Output every line below exactly, please, omitting pictures.

* Data block *
____________________

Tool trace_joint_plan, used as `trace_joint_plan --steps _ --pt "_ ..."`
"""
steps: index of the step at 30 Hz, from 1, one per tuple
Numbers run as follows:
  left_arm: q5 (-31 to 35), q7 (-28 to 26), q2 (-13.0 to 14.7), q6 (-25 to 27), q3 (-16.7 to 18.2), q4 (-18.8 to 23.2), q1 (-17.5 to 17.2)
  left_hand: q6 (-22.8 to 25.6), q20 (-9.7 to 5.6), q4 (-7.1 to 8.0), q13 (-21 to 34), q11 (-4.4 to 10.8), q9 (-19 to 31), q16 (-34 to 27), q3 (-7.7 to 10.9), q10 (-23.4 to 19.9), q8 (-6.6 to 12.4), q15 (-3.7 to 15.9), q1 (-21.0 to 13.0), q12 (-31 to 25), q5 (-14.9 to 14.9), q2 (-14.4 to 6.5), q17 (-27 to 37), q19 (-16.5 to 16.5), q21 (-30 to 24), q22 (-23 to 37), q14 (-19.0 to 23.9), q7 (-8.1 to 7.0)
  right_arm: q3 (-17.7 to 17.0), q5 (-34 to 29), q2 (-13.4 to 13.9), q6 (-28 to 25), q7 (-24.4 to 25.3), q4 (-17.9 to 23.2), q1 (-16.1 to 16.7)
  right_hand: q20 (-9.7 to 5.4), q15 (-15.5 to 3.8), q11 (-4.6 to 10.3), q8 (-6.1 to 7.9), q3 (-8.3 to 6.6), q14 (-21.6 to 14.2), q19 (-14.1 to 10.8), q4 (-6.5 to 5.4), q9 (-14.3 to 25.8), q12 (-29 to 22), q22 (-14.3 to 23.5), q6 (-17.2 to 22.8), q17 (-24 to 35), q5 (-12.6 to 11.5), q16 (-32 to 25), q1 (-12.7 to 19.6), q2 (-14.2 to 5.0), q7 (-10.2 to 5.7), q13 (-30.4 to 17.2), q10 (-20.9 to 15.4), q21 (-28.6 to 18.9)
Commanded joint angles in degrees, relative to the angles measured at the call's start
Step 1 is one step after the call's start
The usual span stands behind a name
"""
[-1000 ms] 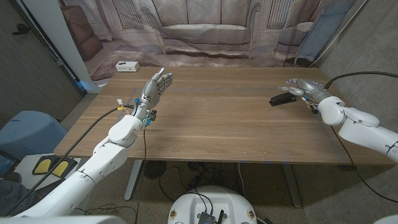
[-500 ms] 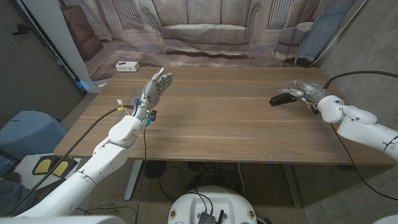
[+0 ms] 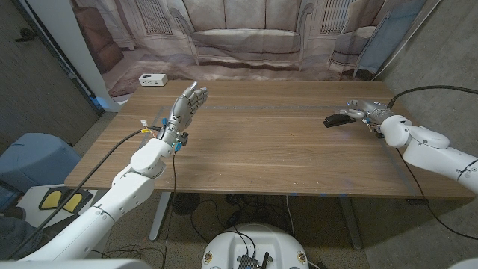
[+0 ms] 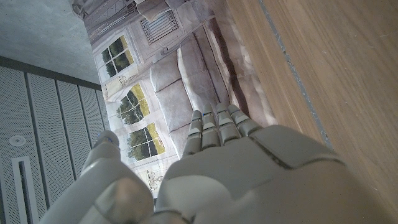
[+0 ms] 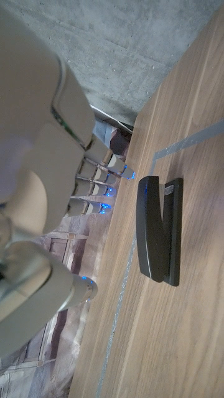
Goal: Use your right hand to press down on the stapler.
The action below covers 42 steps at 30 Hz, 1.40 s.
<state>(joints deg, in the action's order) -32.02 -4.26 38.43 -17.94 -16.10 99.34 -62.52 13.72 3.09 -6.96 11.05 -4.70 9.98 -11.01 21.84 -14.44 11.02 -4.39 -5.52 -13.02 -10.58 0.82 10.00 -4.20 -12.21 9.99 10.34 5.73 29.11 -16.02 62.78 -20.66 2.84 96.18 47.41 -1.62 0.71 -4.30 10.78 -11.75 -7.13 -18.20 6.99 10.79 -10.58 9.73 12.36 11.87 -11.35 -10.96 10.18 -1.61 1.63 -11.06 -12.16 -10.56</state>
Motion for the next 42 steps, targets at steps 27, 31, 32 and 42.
trace_joint_plan --steps 27,31,32,42 --pt "-0.34 0.18 0.07 0.67 -0.25 -0.34 0.09 0.56 0.16 -0.25 0.24 0.21 0.23 0.13 0.09 -0.4 -0.16 -0.18 -0.45 0.4 0.02 -0.39 0.31 -0.47 0.29 0.25 0.54 0.12 3.8 -0.79 -1.78 -2.21 -4.4 -3.63 -3.85 -0.14 0.3 0.04 0.06 -0.22 0.34 0.15 -0.25 0.19 -0.27 0.15 -0.41 0.15 -0.06 -0.31 -0.18 -0.4 0.03 -0.16 0.18 -0.18" --pt "-0.37 0.39 0.06 0.7 -0.36 -0.52 0.36 0.55 0.19 -0.25 0.24 0.08 0.23 0.13 0.09 -0.38 -0.18 -0.17 -0.45 0.42 0.02 -0.4 0.31 -0.44 0.32 0.25 0.53 0.03 4.08 -0.77 -1.85 -2.25 -4.7 -3.94 -4.15 -0.15 0.32 -0.04 0.09 -0.26 0.32 0.12 -0.22 0.19 -0.32 0.15 -0.4 0.14 -0.06 -0.34 -0.13 -0.45 0.04 -0.16 0.14 -0.22" --pt "-0.39 0.41 0.04 0.72 -0.38 -0.55 0.4 0.54 0.22 -0.26 0.24 0.11 0.23 0.13 0.09 -0.37 -0.18 -0.19 -0.46 0.43 0.02 -0.41 0.31 -0.43 0.34 0.25 0.53 0.02 4.15 -0.79 -1.88 -2.23 -4.71 -4.02 -4.22 -0.14 0.3 -0.06 0.1 -0.28 0.31 0.1 -0.21 0.19 -0.34 0.15 -0.41 0.14 -0.06 -0.35 -0.11 -0.46 0.02 -0.16 0.11 -0.23" --pt "-0.43 0.25 0.01 0.7 -0.35 -0.71 0.36 0.51 0.31 -0.27 0.24 0.11 0.23 0.15 0.09 -0.34 -0.21 -0.14 -0.48 0.48 0.02 -0.45 0.31 -0.39 0.42 0.25 0.52 0.06 5.0 -0.84 -2.16 -1.83 -6.05 -5.02 -5.39 -0.03 0.23 -0.05 0.32 -0.41 0.04 -0.24 -0.11 0.19 -0.58 0.14 -0.03 0.1 -0.07 -0.5 0.08 -0.61 0.06 -0.17 -0.3 -0.41"
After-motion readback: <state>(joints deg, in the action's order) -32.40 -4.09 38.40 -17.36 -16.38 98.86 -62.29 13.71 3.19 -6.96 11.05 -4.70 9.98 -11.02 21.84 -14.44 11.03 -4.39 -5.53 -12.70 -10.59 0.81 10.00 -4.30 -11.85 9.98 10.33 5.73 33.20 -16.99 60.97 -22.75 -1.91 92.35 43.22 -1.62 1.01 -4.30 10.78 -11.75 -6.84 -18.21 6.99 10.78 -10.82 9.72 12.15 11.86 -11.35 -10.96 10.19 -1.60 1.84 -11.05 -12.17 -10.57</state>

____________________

* Worked solution *
Tool trace_joint_plan, used as `trace_joint_plan --steps _ --pt "_ ..."`
"""
steps: index of the step at 30 Hz, from 1, one per tuple
Numbers run as follows:
  left_arm: q5 (-31 to 35), q7 (-28 to 26), q2 (-13.0 to 14.7), q6 (-25 to 27), q3 (-16.7 to 18.2), q4 (-18.8 to 23.2), q1 (-17.5 to 17.2)
  left_hand: q6 (-22.8 to 25.6), q20 (-9.7 to 5.6), q4 (-7.1 to 8.0), q13 (-21 to 34), q11 (-4.4 to 10.8), q9 (-19 to 31), q16 (-34 to 27), q3 (-7.7 to 10.9), q10 (-23.4 to 19.9), q8 (-6.6 to 12.4), q15 (-3.7 to 15.9), q1 (-21.0 to 13.0), q12 (-31 to 25), q5 (-14.9 to 14.9), q2 (-14.4 to 6.5), q17 (-27 to 37), q19 (-16.5 to 16.5), q21 (-30 to 24), q22 (-23 to 37), q14 (-19.0 to 23.9), q7 (-8.1 to 7.0)
  right_arm: q3 (-17.7 to 17.0), q5 (-34 to 29), q2 (-13.4 to 13.9), q6 (-28 to 25), q7 (-24.4 to 25.3), q4 (-17.9 to 23.2), q1 (-16.1 to 16.7)
  right_hand: q20 (-9.7 to 5.4), q15 (-15.5 to 3.8), q11 (-4.6 to 10.3), q8 (-6.1 to 7.9), q3 (-8.3 to 6.6), q14 (-21.6 to 14.2), q19 (-14.1 to 10.8), q4 (-6.5 to 5.4), q9 (-14.3 to 25.8), q12 (-29 to 22), q22 (-14.3 to 23.5), q6 (-17.2 to 22.8), q17 (-24 to 35), q5 (-12.6 to 11.5), q16 (-32 to 25), q1 (-12.7 to 19.6), q2 (-14.2 to 5.0), q7 (-10.2 to 5.7), q13 (-30.4 to 17.2), q10 (-20.9 to 15.4), q21 (-28.6 to 18.9)
Commanded joint angles in degrees, relative to the angles measured at the call's start
Step 1 is one step after the call's start
The usual span stands behind a name
"""
[-1000 ms] 
[-500 ms] 
[+0 ms] 
[+0 ms] 
[+0 ms] 
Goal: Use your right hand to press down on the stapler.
The action below covers 42 steps at 30 Hz, 1.40 s.
<state>(joints deg, in the action's order) -32.02 -4.26 38.43 -17.94 -16.10 99.34 -62.52 13.72 3.09 -6.96 11.05 -4.70 9.98 -11.01 21.84 -14.44 11.02 -4.39 -5.52 -13.02 -10.58 0.82 10.00 -4.20 -12.21 9.99 10.34 5.73 29.11 -16.02 62.78 -20.66 2.84 96.18 47.41 -1.62 0.71 -4.30 10.78 -11.75 -7.13 -18.20 6.99 10.79 -10.58 9.73 12.36 11.87 -11.35 -10.96 10.18 -1.61 1.63 -11.06 -12.16 -10.56</state>
Motion for the next 42 steps, targets at steps 27, 31, 32 and 42.
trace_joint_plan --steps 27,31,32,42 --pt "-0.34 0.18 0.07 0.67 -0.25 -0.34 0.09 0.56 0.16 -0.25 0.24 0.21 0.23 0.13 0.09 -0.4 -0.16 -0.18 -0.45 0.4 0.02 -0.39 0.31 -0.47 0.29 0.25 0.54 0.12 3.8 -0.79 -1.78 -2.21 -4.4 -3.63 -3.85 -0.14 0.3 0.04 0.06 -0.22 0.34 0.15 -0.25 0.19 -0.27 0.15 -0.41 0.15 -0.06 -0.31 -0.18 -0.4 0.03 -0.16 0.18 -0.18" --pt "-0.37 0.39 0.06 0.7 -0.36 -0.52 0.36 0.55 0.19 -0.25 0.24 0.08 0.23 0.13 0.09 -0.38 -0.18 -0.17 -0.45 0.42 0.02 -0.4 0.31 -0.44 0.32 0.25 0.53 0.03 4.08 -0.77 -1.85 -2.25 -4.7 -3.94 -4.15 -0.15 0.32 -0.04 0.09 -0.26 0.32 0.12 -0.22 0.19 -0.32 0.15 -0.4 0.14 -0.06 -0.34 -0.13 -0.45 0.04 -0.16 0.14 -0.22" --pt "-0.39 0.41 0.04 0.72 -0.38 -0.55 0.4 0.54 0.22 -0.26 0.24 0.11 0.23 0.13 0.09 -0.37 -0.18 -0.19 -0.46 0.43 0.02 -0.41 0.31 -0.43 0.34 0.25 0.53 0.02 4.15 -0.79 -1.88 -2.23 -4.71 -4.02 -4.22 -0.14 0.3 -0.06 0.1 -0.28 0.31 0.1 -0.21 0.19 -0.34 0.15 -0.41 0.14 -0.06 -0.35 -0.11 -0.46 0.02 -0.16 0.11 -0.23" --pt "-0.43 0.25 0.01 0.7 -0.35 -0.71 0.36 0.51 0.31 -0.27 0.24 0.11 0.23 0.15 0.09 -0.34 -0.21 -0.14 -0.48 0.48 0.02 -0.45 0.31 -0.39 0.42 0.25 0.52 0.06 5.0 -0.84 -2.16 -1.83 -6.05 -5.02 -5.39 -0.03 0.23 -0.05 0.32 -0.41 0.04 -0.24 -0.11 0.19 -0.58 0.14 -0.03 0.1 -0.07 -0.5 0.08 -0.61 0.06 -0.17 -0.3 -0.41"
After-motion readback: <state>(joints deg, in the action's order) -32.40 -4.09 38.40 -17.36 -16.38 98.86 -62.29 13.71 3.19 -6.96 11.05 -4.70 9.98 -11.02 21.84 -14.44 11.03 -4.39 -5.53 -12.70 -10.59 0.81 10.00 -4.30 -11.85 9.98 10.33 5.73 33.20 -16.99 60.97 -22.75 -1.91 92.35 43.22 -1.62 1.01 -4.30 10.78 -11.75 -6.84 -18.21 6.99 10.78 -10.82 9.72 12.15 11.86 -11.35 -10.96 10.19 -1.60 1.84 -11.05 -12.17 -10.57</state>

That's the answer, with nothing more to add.